Fire Island, situated off the coast of Long Island, New York, is home to Robert Moses State Park on the west end, Smith Point County Park on the east end and an eight-mile nationally-protected wilderness preserve. In the middle of the 31-mile island, accessible by ferry only, are 17 car-free communities—most of which are strictly residential with a few having to offer shops and nightlife.
With the exception of service and emergency vehicles, cars are not permitted to drive throughout the island. You can drive to either end of the island, but there are no paved roads between these two points.
Residents and visitors who come to the island walk or bike. You can find the occasional golf cart, although Radio Flyers are most commonly used for those larger hauls. In fact, you’ll find a red wagon parked at pretty much every house. Learn more about how to get to Fire Island from Manhattan.
Ferries access Fire Island from three Long Island towns: Bay Shore, Patchogue, and Sayville. If you are traveling to the largely gay communities of Cherry Grove or Fire Island Pines, your best bet is the Sayville Ferry Service. The ferry also takes a passenger to Sailors Haven and Sunken Forest, within the Fire Island National Seashore, and the Fire Island community of Water Island.
The Davis Park Ferry out of Patchogue goes to Watch Hill, a National Park Service site, while the Fire Island Ferries out of Bay Shore run to westernmost Fire Island. Ferry service is limited outside of the summer high season, but not non-existent. Off-season visits—to enjoy a weekend of solitude or to shop for next summer’s share house—are possible.
Getting to the Ferry
You can reach Sayville via the Long Island Rail Road, departing from New York Penn Station. From the Sayville train station, take a taxi to the Sayville Ferry Service terminal; taxis generally wait for arriving trains at the train station, so no need to call ahead.
You can drive to the Sayville ferries, but note that parking spaces are hard to come by, especially during beautiful beach weather days. Either plan a very early weekend escape to the beach or be prepared to hunt down hard-to-find street parking.
Bus routes operated by Suffolk County Transit provide access to the park's gateway communities of Patchogue, Sayville and Bay Shore. You may have to walk or take a taxi to get from the bus stop to the ferry terminal.
Driving to Either End of the Island
You can take a car to either end of the Island and visit the Fire Island Lighthouse from Robert Moses State Park and the Fire Island Wilderness Visitor Center.
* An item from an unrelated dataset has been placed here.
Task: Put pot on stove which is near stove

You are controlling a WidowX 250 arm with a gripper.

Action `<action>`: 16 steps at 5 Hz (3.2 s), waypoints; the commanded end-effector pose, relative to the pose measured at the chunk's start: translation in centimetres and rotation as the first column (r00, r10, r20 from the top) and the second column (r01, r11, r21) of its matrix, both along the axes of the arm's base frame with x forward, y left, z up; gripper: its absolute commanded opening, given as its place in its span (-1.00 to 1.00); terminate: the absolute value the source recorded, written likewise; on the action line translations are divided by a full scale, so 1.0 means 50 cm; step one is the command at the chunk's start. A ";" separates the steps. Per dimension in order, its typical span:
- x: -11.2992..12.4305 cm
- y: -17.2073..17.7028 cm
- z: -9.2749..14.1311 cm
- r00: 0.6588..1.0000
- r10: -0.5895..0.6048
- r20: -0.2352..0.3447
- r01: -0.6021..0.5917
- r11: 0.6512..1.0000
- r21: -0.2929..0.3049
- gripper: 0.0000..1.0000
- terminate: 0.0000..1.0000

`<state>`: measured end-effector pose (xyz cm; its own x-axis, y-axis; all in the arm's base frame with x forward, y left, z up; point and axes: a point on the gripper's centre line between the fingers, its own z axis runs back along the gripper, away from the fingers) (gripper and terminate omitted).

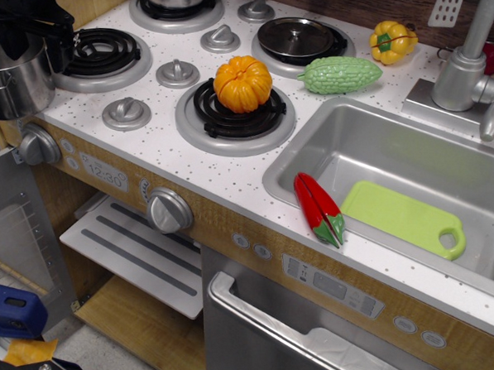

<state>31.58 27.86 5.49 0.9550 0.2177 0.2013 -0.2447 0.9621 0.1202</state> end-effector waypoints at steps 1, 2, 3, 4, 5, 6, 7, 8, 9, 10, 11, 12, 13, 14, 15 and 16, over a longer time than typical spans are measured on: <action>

Bicycles are one of the primary ways to get around the island, but not the best way get to the island since Long Island does not have designated bike routes. While on the island, be mindful of bicycle rules. For example, bicycles are not permitted in the Otis Pike Fire Island High Dune Wilderness area, on boardwalks, or other pedestrian walks at National Park Service properties, and may not be ridden around park marinas. Details on bicycling on Fire Island depend on the community you visit.
If you like hiking, you can walk to Fire Island from Robert Moses State Park, which is located at the westernmost end of the Fire Island landmass. You will first intersect Kismet, then Saltaire; Cherry Grove and the Pines are ways to go beyond that.